* **Task requirements**
I'd like an exact copy of every line from the start of the entries below through the line containing "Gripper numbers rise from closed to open", please.

=-=-=-=-=

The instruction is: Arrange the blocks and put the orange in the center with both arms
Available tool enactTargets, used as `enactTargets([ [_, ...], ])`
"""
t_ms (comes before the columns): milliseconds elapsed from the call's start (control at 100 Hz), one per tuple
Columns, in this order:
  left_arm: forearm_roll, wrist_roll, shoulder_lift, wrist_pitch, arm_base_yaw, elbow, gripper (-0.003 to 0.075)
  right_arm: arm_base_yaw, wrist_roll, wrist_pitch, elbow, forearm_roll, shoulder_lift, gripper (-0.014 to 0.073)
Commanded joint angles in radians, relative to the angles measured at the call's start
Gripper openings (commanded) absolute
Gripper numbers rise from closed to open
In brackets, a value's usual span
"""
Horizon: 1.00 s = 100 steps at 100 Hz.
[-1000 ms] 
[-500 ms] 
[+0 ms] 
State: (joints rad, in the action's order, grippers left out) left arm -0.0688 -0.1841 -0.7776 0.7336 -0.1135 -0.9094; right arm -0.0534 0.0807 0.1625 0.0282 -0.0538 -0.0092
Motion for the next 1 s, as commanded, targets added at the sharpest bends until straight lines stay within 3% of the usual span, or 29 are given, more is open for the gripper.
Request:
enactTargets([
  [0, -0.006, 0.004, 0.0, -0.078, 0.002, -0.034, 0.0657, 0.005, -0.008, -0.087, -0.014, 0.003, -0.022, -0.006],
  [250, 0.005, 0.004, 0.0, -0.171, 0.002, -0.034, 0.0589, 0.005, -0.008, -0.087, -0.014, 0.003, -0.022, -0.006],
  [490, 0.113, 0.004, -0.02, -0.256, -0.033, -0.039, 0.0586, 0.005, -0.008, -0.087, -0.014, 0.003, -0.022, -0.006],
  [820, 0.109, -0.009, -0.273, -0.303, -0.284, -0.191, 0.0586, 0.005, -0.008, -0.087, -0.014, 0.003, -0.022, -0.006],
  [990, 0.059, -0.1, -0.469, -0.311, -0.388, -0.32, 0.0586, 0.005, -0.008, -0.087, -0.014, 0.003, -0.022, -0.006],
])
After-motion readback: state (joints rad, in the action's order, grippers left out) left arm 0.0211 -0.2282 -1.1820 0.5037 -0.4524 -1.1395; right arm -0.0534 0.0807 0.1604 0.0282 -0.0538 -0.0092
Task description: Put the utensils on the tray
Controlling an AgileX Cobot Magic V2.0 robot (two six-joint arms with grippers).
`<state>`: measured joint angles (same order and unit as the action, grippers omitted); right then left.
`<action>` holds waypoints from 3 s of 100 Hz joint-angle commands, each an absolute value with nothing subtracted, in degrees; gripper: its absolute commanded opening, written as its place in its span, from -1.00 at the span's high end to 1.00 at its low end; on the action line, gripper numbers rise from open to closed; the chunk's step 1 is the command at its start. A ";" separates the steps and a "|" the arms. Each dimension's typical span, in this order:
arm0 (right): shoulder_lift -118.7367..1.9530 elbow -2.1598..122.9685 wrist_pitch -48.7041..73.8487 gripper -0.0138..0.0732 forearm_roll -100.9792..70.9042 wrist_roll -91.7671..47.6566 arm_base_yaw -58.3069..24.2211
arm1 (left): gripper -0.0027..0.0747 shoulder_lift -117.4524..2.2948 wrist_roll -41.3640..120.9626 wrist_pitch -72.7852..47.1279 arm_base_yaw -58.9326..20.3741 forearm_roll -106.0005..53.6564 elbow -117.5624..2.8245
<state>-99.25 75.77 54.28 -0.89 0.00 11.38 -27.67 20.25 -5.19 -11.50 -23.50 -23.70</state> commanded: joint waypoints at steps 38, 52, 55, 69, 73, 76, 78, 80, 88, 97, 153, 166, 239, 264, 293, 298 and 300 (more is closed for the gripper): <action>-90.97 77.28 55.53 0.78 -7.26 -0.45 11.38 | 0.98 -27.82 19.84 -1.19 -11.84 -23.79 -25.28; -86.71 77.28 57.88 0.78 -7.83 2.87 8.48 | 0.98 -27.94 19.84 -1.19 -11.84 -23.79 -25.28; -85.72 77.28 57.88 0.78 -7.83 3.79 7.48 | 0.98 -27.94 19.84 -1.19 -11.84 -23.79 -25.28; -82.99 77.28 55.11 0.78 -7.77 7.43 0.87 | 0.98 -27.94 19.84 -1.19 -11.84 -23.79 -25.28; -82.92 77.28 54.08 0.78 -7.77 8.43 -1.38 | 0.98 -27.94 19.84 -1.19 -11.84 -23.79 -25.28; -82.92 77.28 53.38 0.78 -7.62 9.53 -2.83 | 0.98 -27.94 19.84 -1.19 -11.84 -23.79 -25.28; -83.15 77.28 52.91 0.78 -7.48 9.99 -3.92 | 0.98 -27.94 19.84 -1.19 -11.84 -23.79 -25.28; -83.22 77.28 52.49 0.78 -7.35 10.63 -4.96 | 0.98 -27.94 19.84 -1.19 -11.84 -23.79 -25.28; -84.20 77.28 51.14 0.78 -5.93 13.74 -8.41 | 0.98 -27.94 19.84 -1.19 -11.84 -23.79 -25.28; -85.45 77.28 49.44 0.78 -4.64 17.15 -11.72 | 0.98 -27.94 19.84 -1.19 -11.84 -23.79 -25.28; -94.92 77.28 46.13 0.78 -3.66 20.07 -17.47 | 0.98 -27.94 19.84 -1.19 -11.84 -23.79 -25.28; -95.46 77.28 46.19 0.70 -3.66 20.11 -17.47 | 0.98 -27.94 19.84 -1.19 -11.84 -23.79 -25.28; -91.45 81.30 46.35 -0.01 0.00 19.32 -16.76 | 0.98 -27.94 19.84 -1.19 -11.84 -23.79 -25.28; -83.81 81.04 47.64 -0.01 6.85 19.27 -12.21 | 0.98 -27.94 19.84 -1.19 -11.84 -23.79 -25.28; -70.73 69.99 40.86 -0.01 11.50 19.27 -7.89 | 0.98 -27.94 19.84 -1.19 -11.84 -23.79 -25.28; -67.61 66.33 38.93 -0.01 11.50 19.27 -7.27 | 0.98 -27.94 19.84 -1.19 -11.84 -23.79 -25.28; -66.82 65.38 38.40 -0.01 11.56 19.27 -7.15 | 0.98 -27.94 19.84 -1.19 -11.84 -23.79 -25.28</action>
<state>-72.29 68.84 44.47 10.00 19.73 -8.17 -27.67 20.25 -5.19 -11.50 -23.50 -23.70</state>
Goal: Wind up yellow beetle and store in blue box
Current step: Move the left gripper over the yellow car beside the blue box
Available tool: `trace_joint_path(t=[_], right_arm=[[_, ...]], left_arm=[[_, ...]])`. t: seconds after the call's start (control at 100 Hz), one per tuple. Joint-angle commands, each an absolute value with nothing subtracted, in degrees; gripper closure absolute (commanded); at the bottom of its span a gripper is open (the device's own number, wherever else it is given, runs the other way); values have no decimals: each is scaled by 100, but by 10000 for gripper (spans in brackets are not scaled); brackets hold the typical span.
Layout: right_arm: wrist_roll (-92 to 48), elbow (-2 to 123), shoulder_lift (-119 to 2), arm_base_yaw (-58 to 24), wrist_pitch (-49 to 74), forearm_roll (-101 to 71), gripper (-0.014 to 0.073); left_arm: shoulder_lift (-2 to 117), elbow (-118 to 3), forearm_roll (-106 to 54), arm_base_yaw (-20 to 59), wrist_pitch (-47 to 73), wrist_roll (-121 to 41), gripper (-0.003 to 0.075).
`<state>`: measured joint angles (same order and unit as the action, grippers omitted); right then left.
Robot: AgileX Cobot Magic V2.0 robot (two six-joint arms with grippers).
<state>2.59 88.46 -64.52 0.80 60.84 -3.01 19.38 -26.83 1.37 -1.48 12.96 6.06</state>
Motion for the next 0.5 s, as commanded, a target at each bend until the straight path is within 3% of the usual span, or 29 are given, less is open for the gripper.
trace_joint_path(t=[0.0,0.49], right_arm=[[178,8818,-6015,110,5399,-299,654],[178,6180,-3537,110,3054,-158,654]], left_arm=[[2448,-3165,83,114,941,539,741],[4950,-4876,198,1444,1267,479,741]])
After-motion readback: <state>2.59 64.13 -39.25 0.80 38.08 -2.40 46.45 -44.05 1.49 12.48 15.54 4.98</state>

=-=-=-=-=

* **Response**
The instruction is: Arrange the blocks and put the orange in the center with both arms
Available tool enactTargets, used as `enactTargets([ [_, ...], ])`
"""
t_ms (comes before the columns): milliseconds elapsed from the call's start (control at 100 Hz), one per tuple
Columns, in this order:
  left_arm: forearm_roll, wrist_roll, shoulder_lift, wrist_pitch, arm_base_yaw, elbow, gripper (-0.003 to 0.075)
  right_arm: arm_base_yaw, wrist_roll, wrist_pitch, elbow, forearm_roll, shoulder_lift, gripper (-0.014 to 0.073)
Commanded joint angles in radians, relative to the angles measured at the call's start
Gripper openings (commanded) absolute
Gripper numbers rise from closed to open

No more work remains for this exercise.